1) O último romance de Joseph Roth, Die Geschichte von der 1002. Nacht, de 1939, é frívolo em sua superfície (bailes, prostíbulos, bebidas, oficiais do Exército, desfiles, cafés, etc) mas meticulosamente construído em sua duplicidade: o romance está continuamente fazendo referência a falsidades e disfarces, agentes secretos que observam pelos cantos, histórias que circulam pelas costas, figuras de cera que imitam personalidades reais, trocas de identidade e dinheiro falso.
2) Nesse sentido, e mais uma vez, o romance de Roth é um comentário à frase de Marx sobre a repetição, a tragédia e a farsa (uma repetição e um comentário que vai de Hegel a Zizek e segue em movimento). Isso porque o Xá da Pérsia visita Viena duas vezes, no início e no fim do romance - e o colar de pérolas que dá de presente no início é recuperado no fim, e muitos personagens dizem que todo infortúnio começou com ele. Na leitura que faz Derrida da frase de Marx, por exemplo, a ênfase está no retorno dos espectros, dos fantasmas, que solicitam o olhar do presente em direção ao passado - algo recorrente também em Roth, em sua visão de mundo, pois para ele o Império Austro-Húngaro era um espectro sempre em dia, atualizável, tão exótico quanto a Pérsia parecia aos orientalistas do século XIX (ao levar o Xá à Viena do século XIX, Roth mescla esses dois ideias fictícios, o orientalismo e o monarquismo).

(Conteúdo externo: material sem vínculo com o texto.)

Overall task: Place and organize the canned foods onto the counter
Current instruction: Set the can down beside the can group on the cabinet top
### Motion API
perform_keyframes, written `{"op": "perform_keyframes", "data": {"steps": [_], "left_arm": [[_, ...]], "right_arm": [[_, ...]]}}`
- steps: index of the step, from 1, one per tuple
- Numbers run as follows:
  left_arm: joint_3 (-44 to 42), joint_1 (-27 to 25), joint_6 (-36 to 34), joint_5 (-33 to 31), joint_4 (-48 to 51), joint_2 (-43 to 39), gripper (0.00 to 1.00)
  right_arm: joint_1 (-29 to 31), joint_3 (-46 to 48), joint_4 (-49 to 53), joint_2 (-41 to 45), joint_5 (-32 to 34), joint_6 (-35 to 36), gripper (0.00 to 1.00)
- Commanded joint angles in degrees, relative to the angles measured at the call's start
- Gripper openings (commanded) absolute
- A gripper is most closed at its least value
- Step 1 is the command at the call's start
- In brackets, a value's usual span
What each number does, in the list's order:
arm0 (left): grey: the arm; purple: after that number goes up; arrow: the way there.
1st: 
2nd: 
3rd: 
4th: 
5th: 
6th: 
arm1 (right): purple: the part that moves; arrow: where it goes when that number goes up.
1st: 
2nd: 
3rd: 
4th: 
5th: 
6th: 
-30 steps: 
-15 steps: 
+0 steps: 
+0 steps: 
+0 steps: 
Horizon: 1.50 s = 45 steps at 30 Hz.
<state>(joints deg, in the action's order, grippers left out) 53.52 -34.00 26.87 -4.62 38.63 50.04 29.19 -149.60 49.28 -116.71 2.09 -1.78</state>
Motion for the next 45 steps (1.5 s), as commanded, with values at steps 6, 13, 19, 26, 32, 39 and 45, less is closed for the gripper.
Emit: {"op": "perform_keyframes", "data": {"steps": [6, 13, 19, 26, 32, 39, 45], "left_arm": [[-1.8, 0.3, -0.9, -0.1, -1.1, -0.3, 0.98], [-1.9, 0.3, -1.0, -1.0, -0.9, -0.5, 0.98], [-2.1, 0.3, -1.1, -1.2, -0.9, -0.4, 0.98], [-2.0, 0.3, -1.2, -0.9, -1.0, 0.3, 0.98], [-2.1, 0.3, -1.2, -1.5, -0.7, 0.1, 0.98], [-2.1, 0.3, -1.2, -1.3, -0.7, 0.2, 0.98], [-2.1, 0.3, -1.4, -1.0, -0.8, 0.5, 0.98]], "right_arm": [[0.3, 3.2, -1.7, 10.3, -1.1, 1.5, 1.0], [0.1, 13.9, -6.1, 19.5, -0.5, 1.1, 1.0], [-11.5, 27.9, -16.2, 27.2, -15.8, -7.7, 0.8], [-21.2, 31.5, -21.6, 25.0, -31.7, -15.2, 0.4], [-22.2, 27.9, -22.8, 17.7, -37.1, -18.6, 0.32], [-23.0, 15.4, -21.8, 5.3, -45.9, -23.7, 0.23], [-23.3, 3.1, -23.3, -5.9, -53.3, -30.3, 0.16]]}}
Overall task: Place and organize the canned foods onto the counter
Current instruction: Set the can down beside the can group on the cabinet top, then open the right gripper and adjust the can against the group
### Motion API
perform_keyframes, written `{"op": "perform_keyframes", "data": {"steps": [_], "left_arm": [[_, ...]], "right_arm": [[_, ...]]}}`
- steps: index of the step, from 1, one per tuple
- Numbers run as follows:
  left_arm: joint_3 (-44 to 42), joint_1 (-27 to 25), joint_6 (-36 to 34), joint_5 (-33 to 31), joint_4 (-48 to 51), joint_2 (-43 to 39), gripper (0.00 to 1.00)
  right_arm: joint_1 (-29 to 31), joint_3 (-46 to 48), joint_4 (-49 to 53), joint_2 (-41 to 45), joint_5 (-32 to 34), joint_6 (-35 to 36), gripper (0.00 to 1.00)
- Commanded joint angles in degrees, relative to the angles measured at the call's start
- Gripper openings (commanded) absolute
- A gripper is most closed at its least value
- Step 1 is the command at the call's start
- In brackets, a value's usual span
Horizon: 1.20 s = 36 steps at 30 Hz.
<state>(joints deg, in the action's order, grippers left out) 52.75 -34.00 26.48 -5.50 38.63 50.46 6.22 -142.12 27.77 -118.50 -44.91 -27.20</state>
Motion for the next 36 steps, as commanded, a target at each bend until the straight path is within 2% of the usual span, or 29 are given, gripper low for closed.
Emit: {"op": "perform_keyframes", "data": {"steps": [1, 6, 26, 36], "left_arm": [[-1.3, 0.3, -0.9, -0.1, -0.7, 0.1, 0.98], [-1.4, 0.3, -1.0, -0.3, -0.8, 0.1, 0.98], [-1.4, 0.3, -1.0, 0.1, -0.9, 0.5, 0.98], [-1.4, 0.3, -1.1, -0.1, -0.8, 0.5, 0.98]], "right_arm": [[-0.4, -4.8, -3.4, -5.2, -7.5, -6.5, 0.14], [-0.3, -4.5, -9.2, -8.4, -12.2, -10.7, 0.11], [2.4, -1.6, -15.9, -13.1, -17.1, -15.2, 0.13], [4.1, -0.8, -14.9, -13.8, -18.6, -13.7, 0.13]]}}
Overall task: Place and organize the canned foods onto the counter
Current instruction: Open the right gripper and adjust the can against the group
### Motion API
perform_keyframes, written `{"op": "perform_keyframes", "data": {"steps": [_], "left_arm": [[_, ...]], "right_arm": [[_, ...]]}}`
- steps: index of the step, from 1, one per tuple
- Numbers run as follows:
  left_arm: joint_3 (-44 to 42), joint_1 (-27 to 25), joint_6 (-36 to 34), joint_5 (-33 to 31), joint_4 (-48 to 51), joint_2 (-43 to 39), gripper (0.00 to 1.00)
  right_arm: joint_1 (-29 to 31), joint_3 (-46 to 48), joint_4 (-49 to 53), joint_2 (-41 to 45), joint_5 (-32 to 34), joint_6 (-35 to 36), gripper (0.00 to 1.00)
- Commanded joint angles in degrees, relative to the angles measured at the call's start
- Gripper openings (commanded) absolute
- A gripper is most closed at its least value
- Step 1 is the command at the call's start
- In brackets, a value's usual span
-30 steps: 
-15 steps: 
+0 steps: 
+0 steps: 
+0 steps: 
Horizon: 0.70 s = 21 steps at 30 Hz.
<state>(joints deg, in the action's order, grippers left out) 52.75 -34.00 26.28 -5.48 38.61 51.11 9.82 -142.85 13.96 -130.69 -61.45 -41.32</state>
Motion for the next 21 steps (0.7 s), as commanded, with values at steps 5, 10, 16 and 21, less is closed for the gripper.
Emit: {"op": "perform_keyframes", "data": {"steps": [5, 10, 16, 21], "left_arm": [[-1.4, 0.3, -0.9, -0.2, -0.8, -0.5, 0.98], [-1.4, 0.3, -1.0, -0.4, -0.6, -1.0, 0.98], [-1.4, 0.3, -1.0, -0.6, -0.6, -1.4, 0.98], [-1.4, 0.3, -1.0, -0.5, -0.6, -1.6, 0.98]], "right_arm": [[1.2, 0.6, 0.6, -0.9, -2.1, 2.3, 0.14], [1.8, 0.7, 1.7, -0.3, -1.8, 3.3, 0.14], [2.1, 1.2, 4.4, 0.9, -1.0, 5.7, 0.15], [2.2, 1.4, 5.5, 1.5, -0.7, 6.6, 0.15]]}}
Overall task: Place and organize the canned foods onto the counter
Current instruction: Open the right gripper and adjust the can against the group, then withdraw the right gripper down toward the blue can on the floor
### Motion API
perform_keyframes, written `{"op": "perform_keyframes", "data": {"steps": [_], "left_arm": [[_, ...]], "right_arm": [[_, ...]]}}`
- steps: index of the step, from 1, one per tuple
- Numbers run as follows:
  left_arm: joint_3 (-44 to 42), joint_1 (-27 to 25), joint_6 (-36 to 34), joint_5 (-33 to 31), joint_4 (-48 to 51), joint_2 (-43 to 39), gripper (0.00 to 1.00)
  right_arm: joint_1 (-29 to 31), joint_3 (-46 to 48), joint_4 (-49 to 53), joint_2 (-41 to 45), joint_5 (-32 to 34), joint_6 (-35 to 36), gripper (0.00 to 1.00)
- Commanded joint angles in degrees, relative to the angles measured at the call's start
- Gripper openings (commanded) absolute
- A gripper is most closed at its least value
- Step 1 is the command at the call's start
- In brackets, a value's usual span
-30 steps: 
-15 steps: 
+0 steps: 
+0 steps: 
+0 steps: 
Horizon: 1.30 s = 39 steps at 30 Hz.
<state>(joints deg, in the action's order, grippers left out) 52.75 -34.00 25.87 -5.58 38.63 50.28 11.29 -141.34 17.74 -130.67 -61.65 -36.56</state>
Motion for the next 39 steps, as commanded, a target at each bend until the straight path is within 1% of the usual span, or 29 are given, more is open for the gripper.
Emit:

3) Roth publica o romance em 1939, já plenamente consciente da destruição que em breve começaria - que ele viveu de perto na Primeira Guerra Mundial e que colocou em tantos romances. Várias camadas de espectros rondam o romance de Roth, da Europa imediatamente pré-Hitler, até seus tempos de combatente na guerra, passando pelo Império que ele, Roth, conheceu na infância no extremo Leste do reino e, por fim, o auge do Império e de Viena durante a visita do Xá na segunda metade do século XIX. Técnica, reprodutibilidade e espetáculo também surgem no romance, primeiro com o carrossel no parque e, logo em seguida, com o museu de cera e o teatro de rua no qual se representa justamente a visita do Xá (a segunda visita é absorvida pela representação teatral da primeira visita - um jogo de espelhos).